Artemisinin, a Chinese medicine used to treat malaria that often faces issues with an unstable supply, can be rapidly produced at an industrial rate by genetically engineering moss, according to a recent study conducted by researchers from the Malaysian Ministry of Higher Education the University of Copenhagen, the Technical University of Denmark and the University of Malaysia.
The compound is typically derived from Artemisia annua, a summer annual plant with a short growing season, and is colloquially known to gardeners as “sweet wormwood.” However, the plant’s complex nature makes the drug’s compound difficult and expensive to sufficiently synthesize into a malaria treatment.
While some researchers have previously attempted to synthesize the compound from cultivated tobacco plants and yeast, neither source could decrease the difficulty of the synthesizing process.
For the study, the researchers introduced five genes responsible for biosynthesizing the precursor of artemisinin, dihydroartemisinic acid, into a type of moss known as Physcomitrella patens by utilizing multiple DNA fragments. The final conversion of that acid into artemisinin occurs through a process called photooxidation within the moss cell.

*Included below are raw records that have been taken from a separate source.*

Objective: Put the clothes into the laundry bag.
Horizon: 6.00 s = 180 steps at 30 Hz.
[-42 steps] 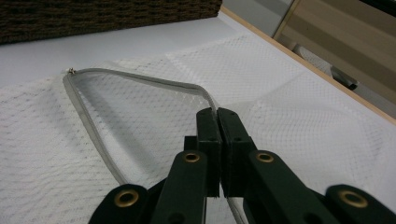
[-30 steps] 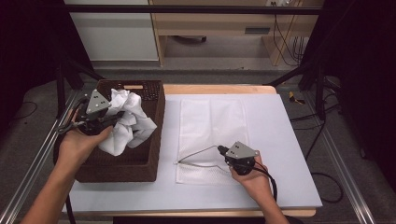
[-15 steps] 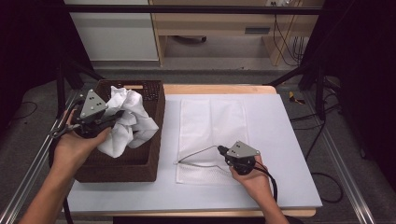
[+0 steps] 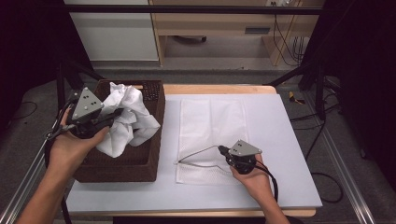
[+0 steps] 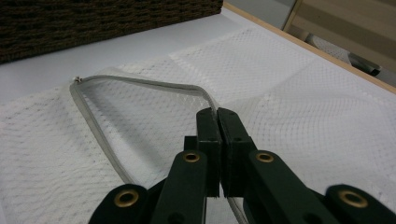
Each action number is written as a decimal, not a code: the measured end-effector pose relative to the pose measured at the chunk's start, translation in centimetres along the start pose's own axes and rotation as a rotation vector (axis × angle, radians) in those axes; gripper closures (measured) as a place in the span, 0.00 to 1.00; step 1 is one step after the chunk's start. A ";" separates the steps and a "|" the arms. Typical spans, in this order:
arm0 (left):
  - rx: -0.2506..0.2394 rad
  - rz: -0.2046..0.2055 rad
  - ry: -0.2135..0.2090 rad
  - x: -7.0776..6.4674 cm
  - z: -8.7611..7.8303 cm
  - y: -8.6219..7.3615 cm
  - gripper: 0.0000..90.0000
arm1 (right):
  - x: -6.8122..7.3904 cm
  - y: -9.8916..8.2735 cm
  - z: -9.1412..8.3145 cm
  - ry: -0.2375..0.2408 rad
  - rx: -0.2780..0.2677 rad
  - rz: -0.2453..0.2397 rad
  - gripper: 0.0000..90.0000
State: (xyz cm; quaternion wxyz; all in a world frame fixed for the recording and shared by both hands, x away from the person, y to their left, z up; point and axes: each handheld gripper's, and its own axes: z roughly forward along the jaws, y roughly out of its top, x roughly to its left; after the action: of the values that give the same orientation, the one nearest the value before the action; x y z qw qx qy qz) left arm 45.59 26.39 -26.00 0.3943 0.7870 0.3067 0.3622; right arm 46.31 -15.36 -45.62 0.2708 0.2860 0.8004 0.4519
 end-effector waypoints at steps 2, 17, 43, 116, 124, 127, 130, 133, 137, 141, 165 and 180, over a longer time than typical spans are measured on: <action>-0.007 0.005 -0.002 -0.2 -0.2 0.2 0.80 | 0.0 0.0 0.0 0.001 -0.001 0.003 0.98; -0.104 0.040 -0.044 -2.4 -2.0 2.7 0.80 | -0.4 -0.1 -0.2 0.034 -0.021 0.049 0.99; -0.140 0.087 -0.199 -8.3 1.8 5.4 0.80 | -2.0 -0.5 -0.3 0.094 -0.064 0.185 0.99; -0.038 0.123 -0.435 -19.8 9.4 1.4 0.80 | -3.0 -0.5 -0.8 0.133 -0.103 0.250 0.99; -0.019 0.097 -0.457 -20.3 10.5 0.5 0.80 | -3.3 -0.5 -1.0 0.121 -0.106 0.250 0.99; 0.000 0.109 -0.457 -20.6 10.9 0.3 0.80 | -3.5 -0.6 -1.2 0.115 -0.112 0.256 0.99; 0.003 0.106 -0.458 -20.7 11.1 0.2 0.80 | -3.5 -0.6 -1.2 0.115 -0.114 0.253 0.99; 0.005 0.098 -0.458 -20.8 11.3 0.3 0.80 | -3.4 -0.5 -1.1 0.115 -0.108 0.252 0.99; 0.012 0.105 -0.453 -20.7 11.5 0.2 0.80 | -3.4 -0.5 -1.1 0.113 -0.109 0.250 0.99; 0.018 0.107 -0.451 -20.7 11.6 0.0 0.80 | -3.4 -0.5 -1.1 0.112 -0.110 0.247 0.99; 0.090 0.161 -0.451 -22.0 14.0 -1.5 0.79 | -3.5 0.1 -0.8 0.057 -0.122 0.218 1.00; 0.068 0.176 -0.477 -22.7 13.2 -1.3 0.79 | -4.0 0.0 -1.0 0.042 -0.132 0.231 1.00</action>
State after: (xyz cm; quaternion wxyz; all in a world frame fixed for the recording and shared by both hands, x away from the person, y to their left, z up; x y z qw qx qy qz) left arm 43.61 4.33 -40.18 0.3956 0.8867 0.1475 0.1885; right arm 48.36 -18.71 -44.54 0.2183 0.3483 0.7362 0.5376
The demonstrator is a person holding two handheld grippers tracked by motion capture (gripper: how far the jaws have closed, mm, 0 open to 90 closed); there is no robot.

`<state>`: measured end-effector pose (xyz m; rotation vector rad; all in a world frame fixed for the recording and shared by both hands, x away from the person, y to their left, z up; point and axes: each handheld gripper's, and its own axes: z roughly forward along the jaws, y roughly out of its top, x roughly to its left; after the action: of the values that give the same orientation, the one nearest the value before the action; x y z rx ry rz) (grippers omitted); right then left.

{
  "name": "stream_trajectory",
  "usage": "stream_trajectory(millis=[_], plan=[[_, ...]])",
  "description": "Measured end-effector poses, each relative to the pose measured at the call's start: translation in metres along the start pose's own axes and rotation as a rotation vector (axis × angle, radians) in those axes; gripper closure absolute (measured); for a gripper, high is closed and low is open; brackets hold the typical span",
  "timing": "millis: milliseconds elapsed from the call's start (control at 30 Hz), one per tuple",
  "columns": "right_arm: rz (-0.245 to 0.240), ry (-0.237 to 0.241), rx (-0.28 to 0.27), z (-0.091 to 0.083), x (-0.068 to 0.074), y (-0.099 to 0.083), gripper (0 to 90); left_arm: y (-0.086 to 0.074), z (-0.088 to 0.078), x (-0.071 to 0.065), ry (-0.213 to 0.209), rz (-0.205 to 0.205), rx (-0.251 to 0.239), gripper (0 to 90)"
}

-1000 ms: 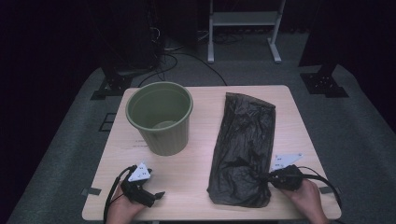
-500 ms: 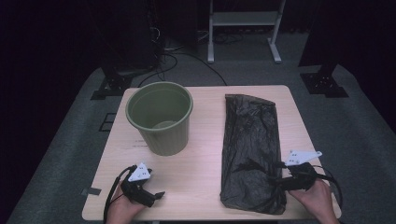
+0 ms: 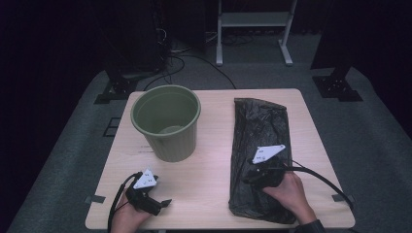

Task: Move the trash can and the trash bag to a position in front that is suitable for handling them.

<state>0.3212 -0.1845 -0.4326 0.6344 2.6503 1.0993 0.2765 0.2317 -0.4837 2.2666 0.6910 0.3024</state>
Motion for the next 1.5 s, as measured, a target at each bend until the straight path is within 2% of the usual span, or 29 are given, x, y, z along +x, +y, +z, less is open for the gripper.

Due to the moss’ simple structure and non-vascular characteristics, the researchers said it offered an ideal setting for genetically engineering drugs. They then began growing the genetically engineered moss in both liquid and solid mediums under 24-hour LED lights.
After three days, the researchers grew a “substantial” amount of its initial product, approximately 0.21mg/g dry weight of artemisinin. Eight days later, they were able to cultivate the highest accumulation of the substance.
“This moss produces like a factory,” Henrik Toft Simonsen, co-author of the study, said. “It produces artemisinin efficiently without the precursor engineering or subsequent chemical synthesis that yeast and tobacco require. This is what we hope for in science: a simple, elegant solution.”
The discovery can also potentially expand synthetic biotechnology through a genetically-enhanced plant-based platform, which can ultimately be scaled up for industrial production of other high-value compounds.
According to the study authors, the next steps involve optimizing the process, particularly in regards to reducing any unnecessary products, and ensuring the metabolic process is as efficient as possible.